Behind the dynamic rise of the specialty food and beverage industry is a shift in consumer perception of premium. Shoppers today seek upgraded experiences in everyday occasions, driving growth of a segment that is far outpacing conventional food and beverage sales, said Shelley Balanko, Ph.D., senior vice-president of The Hartman Group, Bellevue, Wash.
“Today’s consumers want something better all the time,” Dr. Balanko said during a presentation at the Specialty Food Association’s Summer Fancy Food Show, held June 25-27 in New York. “They are expecting distinctive flavors, want locally sourced foods, artisanal foods, things that are handmade and locally produced. Whether it’s condiments or commodities, consumers are trading up across all of these kinds of categories. And even if the consumer is just doing that a couple of times a week, it’s having a significant impact on the industry.”
Consumers are adopting new food routines with a focus on health and wellness, transparency and global flavors, Dr. Balanko said. Offering products with such distinctions of quality, small and mid-size brands are carving a space formerly dominated by legacy players, she said.
“Of the top 100 brands in the United States, 90% are losing share, and 68% are experiencing falling sales,” Dr. Balanko said. “Brands capturing the consumer imagination are offering something new, something different and something perceived as high quality.”
Small specialty brands may have relatively low household penetration but are generating as much as or more revenue than legacy brands, she said. As an example, she compared Oscar Mayer, in 23% of households with $172 million in annual sales, with GT’s Kombucha, in 2% of households with $313 million in sales.
“It takes very few households to generate a lot of specialty dollars because users tend to be more loyal and buying at higher price point,” she said.
Only 35% of U.S. adults have purchased a specialty brand in the past 30 days, according to Hartman research, but all demographics participate in the segment, Dr. Balanko said.
“Millennials have been at the forefront of redefining food culture for the last decade, and it’s not surprising they are the ones who want these upgraded experiences all the time, but Gen X finally matters to the premium marketplace because they tend to overindex for purchasing.”
The rise of the specialty food segment is changing the retailer-supplier relationship, she said. As specialty sales drive retailer profitability, retailers become less dependent on slotting fees paid by larger consumer packaged goods firms and become more confident in allocating additional space in stores to smaller specialty brands, Dr. Balanko said.
“Retailers have a lot to say about the evolution of the specialty marketplace,” she said.
Going forward, she added, “retailers will need to commit to a position around specialty or value because that’s where we’re seeing growth in retail industry. Folks who are putting a stake in the ground and offering more innovative food and beverage experiences, and those offering a strong value play like the Aldis and Lidls of the world.”
Packaged food will continue to represent the majority of specialty food sales, she said.
“Convenient specialty food experiences are really going to disrupt the marketplace because consumers want quality but they also want convenience,” Dr. Balanko said. “This is going to apply more pressure on some legacy C.P.G. players to evolve in a new way.”

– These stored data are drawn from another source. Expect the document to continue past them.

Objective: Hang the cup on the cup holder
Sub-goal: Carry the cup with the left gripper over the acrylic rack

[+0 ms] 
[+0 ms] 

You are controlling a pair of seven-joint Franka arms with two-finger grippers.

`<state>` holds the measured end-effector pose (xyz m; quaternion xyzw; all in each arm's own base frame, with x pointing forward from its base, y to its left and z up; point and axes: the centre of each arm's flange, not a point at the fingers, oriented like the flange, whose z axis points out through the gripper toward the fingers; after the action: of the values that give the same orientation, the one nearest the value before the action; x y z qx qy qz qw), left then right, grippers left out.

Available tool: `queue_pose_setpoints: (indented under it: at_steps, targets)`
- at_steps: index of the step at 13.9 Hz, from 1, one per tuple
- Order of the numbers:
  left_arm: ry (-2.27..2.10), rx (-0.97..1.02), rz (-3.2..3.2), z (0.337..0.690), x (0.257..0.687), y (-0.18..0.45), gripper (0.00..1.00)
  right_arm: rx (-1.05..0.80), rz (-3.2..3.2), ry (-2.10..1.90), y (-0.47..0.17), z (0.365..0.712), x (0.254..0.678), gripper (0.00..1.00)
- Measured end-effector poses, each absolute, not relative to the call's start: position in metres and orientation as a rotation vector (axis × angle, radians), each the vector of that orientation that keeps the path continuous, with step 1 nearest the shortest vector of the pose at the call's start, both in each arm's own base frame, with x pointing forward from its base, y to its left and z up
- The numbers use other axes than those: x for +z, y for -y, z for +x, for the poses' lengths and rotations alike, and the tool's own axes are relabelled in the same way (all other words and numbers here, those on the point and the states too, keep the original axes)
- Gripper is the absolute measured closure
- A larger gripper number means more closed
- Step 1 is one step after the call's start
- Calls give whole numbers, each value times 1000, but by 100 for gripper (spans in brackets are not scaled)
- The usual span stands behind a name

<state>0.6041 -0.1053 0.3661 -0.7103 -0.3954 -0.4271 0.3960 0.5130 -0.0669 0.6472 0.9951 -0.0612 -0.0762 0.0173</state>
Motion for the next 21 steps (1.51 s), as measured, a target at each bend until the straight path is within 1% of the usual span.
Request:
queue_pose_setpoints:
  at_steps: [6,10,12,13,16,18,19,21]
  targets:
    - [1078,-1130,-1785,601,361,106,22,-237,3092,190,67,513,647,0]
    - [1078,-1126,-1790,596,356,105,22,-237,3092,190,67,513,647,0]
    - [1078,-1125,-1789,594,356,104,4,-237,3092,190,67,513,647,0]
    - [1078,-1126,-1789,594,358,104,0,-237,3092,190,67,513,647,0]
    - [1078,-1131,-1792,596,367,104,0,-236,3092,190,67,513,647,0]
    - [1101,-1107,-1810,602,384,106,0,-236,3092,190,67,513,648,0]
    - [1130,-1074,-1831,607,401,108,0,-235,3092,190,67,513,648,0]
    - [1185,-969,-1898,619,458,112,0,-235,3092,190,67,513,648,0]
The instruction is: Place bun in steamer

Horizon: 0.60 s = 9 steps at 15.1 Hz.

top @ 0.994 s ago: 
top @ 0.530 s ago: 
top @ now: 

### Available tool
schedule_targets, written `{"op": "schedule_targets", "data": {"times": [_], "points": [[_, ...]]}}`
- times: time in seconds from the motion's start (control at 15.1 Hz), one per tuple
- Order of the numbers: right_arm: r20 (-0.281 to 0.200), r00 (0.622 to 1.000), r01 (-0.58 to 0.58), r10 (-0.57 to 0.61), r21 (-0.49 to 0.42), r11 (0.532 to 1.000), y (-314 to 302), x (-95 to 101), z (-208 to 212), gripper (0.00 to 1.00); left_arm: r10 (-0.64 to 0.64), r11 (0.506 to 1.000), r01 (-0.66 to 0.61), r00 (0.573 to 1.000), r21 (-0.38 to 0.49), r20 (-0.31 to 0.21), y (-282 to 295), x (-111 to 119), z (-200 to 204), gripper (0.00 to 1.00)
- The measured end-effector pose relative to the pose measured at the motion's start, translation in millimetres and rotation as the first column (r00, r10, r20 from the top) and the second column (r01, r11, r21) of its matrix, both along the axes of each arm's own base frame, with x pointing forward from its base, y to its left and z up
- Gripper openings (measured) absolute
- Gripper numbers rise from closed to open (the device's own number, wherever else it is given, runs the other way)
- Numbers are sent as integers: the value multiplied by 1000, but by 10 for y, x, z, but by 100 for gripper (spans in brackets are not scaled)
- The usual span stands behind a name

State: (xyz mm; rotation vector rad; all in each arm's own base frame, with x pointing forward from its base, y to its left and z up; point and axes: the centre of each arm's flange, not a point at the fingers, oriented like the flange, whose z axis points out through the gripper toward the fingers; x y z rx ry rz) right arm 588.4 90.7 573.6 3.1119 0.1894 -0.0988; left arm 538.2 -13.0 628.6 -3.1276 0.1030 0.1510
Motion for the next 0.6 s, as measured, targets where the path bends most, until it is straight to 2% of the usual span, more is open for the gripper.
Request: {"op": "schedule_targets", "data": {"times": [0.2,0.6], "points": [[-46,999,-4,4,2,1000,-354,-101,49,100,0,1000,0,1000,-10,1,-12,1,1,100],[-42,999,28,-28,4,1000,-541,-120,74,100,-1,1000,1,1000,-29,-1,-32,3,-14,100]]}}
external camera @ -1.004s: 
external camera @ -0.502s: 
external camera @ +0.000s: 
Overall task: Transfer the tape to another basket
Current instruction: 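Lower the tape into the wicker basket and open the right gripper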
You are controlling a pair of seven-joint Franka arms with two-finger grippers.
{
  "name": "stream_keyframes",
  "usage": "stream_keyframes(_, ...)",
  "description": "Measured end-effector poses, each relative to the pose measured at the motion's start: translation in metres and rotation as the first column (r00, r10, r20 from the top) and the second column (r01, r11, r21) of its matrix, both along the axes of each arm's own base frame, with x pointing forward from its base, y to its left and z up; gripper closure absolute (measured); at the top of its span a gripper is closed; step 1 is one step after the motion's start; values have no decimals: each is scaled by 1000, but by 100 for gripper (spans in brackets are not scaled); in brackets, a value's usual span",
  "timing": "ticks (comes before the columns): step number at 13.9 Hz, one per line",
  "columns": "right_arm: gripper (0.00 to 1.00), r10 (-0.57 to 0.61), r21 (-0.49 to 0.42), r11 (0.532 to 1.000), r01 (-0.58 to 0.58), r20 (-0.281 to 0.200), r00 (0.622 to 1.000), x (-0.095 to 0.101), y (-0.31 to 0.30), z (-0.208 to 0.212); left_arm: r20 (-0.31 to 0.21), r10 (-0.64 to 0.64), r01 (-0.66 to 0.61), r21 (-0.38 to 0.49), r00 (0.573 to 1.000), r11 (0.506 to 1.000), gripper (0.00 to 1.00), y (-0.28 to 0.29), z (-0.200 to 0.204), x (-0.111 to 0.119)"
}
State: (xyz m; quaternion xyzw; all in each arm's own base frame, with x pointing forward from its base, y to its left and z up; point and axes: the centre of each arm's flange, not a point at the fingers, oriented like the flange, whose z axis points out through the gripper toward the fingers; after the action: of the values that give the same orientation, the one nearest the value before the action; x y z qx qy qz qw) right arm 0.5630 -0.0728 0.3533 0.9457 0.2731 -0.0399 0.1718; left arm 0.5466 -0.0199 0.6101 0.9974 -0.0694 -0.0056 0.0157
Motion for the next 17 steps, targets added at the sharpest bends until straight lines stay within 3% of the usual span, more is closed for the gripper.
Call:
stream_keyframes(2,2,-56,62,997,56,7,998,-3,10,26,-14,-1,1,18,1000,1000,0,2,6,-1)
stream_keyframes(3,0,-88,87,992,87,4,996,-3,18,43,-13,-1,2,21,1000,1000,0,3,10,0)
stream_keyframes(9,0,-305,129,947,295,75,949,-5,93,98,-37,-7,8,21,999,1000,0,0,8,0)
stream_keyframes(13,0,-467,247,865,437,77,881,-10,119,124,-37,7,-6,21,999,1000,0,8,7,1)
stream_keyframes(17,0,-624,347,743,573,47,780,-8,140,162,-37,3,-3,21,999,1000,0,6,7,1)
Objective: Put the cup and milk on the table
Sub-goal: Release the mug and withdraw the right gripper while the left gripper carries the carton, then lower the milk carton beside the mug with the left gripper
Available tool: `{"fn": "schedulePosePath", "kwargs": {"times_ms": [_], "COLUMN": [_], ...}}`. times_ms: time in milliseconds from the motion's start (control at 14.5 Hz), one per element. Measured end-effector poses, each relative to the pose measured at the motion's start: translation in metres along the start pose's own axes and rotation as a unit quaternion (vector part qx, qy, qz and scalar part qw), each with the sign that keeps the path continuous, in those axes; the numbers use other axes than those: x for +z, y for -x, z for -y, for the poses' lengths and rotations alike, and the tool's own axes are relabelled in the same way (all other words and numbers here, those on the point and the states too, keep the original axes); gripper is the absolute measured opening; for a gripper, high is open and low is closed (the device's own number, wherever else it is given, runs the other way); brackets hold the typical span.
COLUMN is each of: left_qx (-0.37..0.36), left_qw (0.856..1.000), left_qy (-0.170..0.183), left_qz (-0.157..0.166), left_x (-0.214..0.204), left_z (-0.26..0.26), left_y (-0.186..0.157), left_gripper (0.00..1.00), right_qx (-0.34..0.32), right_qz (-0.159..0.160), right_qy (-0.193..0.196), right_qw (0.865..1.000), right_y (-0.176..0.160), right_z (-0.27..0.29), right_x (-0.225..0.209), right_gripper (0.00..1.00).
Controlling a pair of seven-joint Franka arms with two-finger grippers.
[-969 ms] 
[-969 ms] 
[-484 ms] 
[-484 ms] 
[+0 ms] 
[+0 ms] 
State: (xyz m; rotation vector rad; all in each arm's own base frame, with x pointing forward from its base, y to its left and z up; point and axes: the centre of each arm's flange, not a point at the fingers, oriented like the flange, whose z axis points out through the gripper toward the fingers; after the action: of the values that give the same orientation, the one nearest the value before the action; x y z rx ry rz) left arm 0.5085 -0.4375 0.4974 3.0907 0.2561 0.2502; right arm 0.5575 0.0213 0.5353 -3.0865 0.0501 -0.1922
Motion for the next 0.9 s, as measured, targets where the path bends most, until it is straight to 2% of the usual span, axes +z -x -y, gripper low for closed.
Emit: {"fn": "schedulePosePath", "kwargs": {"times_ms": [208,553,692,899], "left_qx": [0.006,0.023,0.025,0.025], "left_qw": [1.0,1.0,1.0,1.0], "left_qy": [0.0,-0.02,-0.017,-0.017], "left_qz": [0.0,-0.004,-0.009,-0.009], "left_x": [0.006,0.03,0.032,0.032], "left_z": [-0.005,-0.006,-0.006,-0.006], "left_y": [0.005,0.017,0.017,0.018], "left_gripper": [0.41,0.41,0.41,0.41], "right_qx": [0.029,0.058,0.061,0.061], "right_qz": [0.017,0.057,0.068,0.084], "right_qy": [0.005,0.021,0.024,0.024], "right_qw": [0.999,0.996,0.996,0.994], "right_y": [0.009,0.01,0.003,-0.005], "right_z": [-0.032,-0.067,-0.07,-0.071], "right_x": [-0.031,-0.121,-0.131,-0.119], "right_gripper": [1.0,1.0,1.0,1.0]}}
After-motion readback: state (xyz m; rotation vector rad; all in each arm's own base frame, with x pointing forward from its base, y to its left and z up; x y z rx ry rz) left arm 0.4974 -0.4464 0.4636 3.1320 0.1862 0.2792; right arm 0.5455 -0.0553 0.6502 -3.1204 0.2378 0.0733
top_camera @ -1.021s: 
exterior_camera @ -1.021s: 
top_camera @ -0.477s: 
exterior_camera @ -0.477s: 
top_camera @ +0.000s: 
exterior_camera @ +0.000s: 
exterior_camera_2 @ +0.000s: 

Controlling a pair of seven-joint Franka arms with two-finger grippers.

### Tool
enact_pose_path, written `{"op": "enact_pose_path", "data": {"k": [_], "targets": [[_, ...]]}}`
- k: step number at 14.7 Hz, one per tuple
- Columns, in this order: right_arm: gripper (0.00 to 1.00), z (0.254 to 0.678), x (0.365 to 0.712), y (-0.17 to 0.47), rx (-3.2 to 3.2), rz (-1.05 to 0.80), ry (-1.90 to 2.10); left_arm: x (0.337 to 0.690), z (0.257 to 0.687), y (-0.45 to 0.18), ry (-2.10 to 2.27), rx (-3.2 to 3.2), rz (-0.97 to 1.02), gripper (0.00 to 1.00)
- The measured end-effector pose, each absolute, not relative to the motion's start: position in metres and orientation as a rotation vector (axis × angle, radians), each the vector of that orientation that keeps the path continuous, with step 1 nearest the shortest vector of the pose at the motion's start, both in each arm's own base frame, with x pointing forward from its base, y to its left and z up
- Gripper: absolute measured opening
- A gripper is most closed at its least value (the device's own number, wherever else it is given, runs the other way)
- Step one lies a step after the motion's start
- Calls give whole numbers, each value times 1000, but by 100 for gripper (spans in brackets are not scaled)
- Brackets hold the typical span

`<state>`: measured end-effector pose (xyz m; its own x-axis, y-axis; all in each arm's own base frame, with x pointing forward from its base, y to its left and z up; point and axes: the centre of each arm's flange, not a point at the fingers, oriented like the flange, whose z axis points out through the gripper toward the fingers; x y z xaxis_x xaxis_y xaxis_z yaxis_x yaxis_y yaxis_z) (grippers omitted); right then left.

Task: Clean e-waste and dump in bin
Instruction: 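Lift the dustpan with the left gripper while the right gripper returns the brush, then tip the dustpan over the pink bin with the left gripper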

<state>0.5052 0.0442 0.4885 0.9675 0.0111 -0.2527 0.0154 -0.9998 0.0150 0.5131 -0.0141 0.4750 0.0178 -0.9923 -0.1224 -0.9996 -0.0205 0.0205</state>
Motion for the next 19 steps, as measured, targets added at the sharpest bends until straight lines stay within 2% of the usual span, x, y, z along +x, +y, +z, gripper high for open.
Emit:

A popular path to growth lately among larger organizations is acquisition of emerging specialty brands, but this strategy requires careful management, she said.“One thing we’ve noticed is that it takes a different mindset for a larger organization to actually grow a small, emerging brand and not kill it,” she said. “You can’t just blow out distribution. Those small brands need organic growth; they need consumer pull. That hasn’t been a strong suit of larger organizations managing small brands.”